- Yetholme
- Coordinates: 33°26′51″S 149°49′03″E﻿ / ﻿33.44750°S 149.81750°E
- Population: 253 (2011)
- Postcode(s): 2795
- Elevation: 1,070 m (3,510 ft)
- Location: 175 km (109 mi) W of Sydney ; 25 km (16 mi) E of Bathurst ; 35 km (22 mi) W of Lithgow ;
- LGA(s): Bathurst Regional Council
- State electorate(s): Bathurst
- Federal division(s): Calare
Localities around Yetholme:
| Glanmire | Sunny Corner | Sunny Corner |
| Walang | Yetholme | Meadow Flat |
| Wambool Locksley | Gemalla | Tarana |

= Yetholme, New South Wales =

Village in New South Wales, Australia

Yetholme (/jɛθoʊm/YETH-ome) is a village in New South Wales, Australia, originally known as Fryingpan and Frying Pan. The town is near Frying Pan Creek. It is situated 25 km east of Bathurst and 35 km west of Lithgow.

== Naming ==

Within the Bathurst regional local government area, the designated village is within the parish of Yetholme, and county of Roxburgh; which mirrors the Scottish village namesakes of Kirk Yetholm and Town Yetholm, within the Scottish parish of Yetholm, and the former Scottish county of Roxburghshire (now Scottish Borders). The name was in use for the Australian parish by 1834, when Charles Marsden was given a claim for land of 1100 acre at Dirty Swap, Fish River.
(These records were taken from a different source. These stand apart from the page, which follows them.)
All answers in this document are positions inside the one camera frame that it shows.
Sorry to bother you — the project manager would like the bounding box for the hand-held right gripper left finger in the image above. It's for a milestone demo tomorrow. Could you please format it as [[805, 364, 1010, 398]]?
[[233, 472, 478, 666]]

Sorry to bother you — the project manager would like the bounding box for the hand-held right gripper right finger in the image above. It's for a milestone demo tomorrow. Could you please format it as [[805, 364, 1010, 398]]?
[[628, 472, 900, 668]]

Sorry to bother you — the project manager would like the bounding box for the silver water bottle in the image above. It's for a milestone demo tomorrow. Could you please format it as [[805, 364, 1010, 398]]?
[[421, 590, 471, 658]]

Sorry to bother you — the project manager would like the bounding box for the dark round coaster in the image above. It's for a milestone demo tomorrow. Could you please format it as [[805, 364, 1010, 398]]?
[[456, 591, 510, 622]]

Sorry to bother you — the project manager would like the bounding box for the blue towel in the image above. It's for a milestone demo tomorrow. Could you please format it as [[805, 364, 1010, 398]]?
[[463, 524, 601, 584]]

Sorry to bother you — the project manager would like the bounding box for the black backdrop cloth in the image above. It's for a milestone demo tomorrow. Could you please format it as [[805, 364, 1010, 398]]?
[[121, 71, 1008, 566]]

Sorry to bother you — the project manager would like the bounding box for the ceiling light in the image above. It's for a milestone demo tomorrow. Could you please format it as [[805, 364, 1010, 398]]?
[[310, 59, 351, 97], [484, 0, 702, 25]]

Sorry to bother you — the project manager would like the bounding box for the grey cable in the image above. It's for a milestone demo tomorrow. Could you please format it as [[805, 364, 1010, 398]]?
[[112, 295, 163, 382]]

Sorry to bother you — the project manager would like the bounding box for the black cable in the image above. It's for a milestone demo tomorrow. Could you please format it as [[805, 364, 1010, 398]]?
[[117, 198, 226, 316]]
Yetholme village's 'Fryingpan' name was to change in 1866 when the church district was divided:
We have been able to relieve the Hartley clergyman from the charge of the extreme western part of his district by attaching it to O'Connell. Formerly, the district of Hartley extended to within ten miles of Bathurst, and was about forty miles in extent from east to west. The portion taken from it includes Kirkconnell, Mitchell's Creek, and a small valley across which the main road runs, and where the usual collection of houses constituting a township rejoices in the name of Fryingpan. Any one who halted in it on a hot day, as we did, would be at no loss to discover the reasons which had suggested the name. The good taste of the Surveyor-General's department has decreed that in future it shall bear the euphonious designation of Yetholme. Here is a school, and a teacher who cares for the young people on Sunday; and as the private house in which the Sunday-school is held is small and inconvenient, and a church service cannot be held there, it was agreed that an effort should be made to build a church. Land has been secured, some promises have been made, and I have pledged tho Church Society to give £50 towards a stone or brick building, to hold 100 people, in which a Sunday-school may be hold every Sunday, and divine service by the clergyman once a month.

== Origins ==

By 1860, a township had formed with several substantial and well-built dwellings, and a 'commodious' National School. In 1863 crown lands were set aside and declared as suburban land for the Village of Yetholme, at Fryingpan Creek [sic], of 168 acres, around Leigh, Parsons, and Fardell Streets. A post office called Yetholme was designated in mid-1866.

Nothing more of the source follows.